Goal of the exercise
Go through the records below and copy out every line holding "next".

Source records
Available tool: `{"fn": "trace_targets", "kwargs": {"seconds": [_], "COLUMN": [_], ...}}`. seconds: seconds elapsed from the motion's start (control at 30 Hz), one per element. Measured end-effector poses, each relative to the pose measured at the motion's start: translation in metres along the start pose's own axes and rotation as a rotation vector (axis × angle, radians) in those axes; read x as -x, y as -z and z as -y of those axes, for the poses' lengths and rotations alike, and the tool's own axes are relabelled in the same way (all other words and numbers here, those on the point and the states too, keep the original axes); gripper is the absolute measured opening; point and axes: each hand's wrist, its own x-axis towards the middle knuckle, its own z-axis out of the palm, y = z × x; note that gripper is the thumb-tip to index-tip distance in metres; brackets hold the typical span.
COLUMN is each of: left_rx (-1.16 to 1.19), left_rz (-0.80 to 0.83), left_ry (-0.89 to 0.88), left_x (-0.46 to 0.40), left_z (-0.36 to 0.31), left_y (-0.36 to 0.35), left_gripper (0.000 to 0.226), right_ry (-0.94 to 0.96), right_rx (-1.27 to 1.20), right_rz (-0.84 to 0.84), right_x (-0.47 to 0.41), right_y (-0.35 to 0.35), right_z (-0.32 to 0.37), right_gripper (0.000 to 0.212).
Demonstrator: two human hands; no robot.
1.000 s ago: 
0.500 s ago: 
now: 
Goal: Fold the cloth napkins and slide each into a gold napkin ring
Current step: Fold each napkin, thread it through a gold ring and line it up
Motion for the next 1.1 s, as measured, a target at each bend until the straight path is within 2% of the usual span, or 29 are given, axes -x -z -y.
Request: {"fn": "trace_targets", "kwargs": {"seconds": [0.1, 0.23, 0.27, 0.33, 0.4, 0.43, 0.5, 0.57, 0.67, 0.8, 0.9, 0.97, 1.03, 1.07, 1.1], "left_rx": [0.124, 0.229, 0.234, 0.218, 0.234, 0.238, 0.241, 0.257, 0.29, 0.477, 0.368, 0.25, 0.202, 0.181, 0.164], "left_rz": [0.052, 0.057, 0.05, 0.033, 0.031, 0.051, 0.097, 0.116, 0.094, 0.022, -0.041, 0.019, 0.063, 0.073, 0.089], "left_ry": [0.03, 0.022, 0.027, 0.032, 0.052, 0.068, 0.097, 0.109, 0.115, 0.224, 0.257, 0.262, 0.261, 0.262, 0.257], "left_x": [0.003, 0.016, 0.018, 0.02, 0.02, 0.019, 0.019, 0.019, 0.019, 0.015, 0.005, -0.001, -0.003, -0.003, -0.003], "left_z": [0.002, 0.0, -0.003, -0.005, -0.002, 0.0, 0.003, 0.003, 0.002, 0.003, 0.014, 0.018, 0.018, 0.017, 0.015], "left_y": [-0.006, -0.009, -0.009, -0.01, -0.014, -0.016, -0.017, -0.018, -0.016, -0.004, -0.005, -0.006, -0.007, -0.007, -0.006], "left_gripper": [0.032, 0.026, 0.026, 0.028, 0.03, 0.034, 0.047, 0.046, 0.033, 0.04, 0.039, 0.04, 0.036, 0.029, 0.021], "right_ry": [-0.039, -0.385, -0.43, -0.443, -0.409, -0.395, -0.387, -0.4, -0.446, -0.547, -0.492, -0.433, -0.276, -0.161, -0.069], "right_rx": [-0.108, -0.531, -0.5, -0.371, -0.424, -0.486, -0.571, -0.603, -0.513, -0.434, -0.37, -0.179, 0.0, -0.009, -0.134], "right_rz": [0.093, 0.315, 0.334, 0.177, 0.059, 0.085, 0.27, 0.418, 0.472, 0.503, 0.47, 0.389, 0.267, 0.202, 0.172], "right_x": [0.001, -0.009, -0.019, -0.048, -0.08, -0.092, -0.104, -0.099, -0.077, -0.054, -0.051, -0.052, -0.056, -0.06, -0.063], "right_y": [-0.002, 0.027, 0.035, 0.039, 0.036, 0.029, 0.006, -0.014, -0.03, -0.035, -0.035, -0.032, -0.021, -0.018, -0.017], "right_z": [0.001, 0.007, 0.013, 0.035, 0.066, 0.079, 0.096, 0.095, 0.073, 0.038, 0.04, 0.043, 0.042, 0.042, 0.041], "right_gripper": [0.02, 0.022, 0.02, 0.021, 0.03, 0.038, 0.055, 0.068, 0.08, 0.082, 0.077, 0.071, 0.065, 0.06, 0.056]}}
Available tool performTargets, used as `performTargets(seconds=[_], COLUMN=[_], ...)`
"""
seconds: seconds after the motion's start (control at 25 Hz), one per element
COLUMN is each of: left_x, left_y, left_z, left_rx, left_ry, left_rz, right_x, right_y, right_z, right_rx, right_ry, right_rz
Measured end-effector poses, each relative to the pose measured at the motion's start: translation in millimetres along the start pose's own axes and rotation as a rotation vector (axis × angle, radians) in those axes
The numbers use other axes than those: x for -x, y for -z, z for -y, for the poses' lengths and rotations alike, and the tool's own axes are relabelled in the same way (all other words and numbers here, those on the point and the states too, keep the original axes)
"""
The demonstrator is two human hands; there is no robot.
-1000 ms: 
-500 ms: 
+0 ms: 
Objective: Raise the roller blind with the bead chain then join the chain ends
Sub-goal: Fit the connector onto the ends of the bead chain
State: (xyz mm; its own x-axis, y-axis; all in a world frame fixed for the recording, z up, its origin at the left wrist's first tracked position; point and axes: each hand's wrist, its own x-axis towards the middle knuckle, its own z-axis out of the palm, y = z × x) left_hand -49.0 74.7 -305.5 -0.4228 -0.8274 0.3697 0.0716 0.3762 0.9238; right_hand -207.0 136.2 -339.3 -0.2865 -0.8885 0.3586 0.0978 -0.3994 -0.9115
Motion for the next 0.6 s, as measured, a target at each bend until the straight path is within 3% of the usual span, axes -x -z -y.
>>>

Solution to this task
Motion for the next 1.1 s, as measured, a target at each bend until the straight path is within 2% of the usual span, or 29 are given, axes -x -z -y.
Motion for the next 0.6 s, as measured, a target at each bend until the straight path is within 3% of the usual span, axes -x -z -y.

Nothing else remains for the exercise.